Un plan de relance pour un meilleur accompagnement des Euréliens

Par eurelien.fr
//  Publié le
05-01-2021
//  Mis à jour le 05-01-2021
Temps de lecture : 8 min

Parce que la solidarité est l’une des missions phare des Départements, celui d’Eure-et-Loir la met au coeur de son projet de relance. L’un des exemples de cette volonté de politique sociale se lit dans l’évolution des Maisons de la Solidarité et de la Citoyenneté.

Elles sont cinq dans le département. Il y en a deux à Chartres, une à Dreux, une à Châteaudun et une cinquième à Nogent-le-Rotrou. Les maisons départementales de la solidarité et de la citoyenneté ne sont pas une nouveauté. Les Euréliens ne vont pas voir fleurir de nouveaux bâtiments dans le paysage. Mais, à la faveur du plan de relance, ils vont connaître rapidement les effets de l’évolution du fonctionnement de ces institutions. Le Département cultive la proximité pour faciliter la vie quotidienne de tous. La vocation d’une maison départementale de la solidarité et de la citoyenneté est un exemple concret de cette proximité puisqu’elle est là pour accueillir les usagers et leur permettre d’accéder à des droits, des aides, des services qui vont faciliter leur vie quotidienne, leur vie familiale et leur insertion notamment économique.

Des réponses plus rapides

La crise sanitaire s’impose au Département avec son lot de familles fragilisées par les conséquences économiques des deux périodes de confinement. La situation des Euréliens déjà en proie à la précarité ne s’arrange pas ; celle de foyers jusque-là épargnés se détériore. Pas question pour le Président du Conseil départemental d’oublier une seule frange de la population, il prévient : «Prenons garde : le principe de solidarité s’épuise quand un certain nombre de citoyens s’en estime exclu ».
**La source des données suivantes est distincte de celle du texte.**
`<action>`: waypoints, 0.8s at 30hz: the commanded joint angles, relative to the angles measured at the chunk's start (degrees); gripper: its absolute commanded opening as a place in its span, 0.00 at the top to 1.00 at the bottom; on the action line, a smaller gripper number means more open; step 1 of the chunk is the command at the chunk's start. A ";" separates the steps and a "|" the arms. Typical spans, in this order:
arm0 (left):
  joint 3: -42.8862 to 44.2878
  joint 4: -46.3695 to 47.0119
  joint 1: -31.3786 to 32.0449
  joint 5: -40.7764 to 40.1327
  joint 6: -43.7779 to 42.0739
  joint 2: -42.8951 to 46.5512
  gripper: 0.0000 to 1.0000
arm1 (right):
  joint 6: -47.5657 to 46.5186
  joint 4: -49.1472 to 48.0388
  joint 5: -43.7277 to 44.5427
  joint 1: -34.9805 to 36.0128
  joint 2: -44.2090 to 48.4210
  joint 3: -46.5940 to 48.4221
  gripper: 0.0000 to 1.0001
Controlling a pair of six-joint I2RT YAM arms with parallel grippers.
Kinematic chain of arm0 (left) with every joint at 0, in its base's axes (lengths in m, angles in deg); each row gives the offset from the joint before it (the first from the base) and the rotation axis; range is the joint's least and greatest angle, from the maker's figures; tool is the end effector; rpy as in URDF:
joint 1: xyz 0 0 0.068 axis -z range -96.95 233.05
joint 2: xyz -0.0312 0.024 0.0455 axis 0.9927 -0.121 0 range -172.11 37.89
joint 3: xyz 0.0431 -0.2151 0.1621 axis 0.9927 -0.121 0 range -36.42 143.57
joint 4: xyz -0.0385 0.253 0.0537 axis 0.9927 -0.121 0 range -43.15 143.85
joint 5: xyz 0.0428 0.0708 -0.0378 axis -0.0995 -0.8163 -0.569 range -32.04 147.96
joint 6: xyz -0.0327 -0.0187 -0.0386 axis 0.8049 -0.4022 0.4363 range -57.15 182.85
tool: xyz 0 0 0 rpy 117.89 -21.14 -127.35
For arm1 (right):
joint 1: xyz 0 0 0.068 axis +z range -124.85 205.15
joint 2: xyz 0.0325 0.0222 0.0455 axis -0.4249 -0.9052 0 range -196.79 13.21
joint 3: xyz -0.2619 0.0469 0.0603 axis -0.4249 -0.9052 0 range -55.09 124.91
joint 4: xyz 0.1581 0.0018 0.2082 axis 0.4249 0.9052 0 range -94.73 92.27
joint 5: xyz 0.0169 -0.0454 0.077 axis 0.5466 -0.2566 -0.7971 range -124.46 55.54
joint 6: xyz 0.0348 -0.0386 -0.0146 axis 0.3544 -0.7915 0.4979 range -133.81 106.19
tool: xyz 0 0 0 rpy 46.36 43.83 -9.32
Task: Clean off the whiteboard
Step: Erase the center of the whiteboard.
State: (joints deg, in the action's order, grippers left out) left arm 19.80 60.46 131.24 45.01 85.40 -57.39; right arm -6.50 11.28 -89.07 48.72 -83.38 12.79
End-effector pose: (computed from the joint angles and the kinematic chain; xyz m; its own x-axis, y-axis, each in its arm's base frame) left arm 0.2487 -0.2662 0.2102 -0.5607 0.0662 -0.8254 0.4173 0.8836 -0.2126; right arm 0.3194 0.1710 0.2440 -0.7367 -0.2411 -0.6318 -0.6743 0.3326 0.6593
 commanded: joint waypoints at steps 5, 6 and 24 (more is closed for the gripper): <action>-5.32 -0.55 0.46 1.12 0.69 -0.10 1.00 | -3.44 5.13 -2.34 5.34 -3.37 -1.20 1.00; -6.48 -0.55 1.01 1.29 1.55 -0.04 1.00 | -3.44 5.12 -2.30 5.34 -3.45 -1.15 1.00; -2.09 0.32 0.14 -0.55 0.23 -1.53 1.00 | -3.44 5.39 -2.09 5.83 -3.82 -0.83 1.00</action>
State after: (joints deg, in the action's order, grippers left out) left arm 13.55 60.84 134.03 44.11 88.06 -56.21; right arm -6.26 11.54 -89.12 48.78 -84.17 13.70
C’est bien cette réflexion qui anime les services du Département où l’on constate que beaucoup de gens ne connaissent pas leurs droits, ignorent tout des aides auxquelles ils pourraient avoir droit. Souvent des personnes qui gagnent un Smic se plaignent de n’avoir droit à aucune aide. Pourtant, il existe des coups de pouce possibles pour les salaires modestes. Peu de gens savent, par exemple, qu’il existe une complémentaire santé solidaire pour ceux qui n’ont pas de mutuelle. C’est ce genre de réponses que les personnels des maisons départementales de solidarité et de citoyenneté sont en mesure d’apporter immédiatement à un usager.

Un interlocuteur unique par usager

Pour rendre plus efficace ce service de proximité, le Département a décidé de réorganiser ses directions qui auront plus d’autonomie. L’objectif est de rapprocher le pouvoir de décision du terrain. Résultat : le directeur de chaque maison aura le pouvoir de décider sans en référer à sa hiérarchie, faisant économiser le temps d’examen de huit intermédiaires. Un gain de temps pour tous les travailleurs sociaux du Département, une réponse rapide pour une personne fragilisée et une efficacité qui favorise le retour de la confiance dans les institutions. Cette recherche d’efficacité passe aussi par la création d’un interlocuteur personnalisé par usager. Un technicien de la collectivité précise « Prenons l’exemple d’une jeune femme qui élève seule ses enfants et qui n’a pas d’emploi. Elle a recours à différents services : celui du RSA mais aussi à la CAF, à la PMI... L’idée est qu’elle ait un référent de parcours qui puisse avoir une vision globale de sa situation et mieux l’accompagner ». Pas question d’empiéter sur le travail des personnels de la CAF, de la PMI ou les assistants sociaux... mais d’offrir un interlocuteur unique et identifié, au sein de la maison départementale de solidarité et de citoyenneté qui fera le lien et pourra orienter au mieux l’usager dans cette forêt administrative.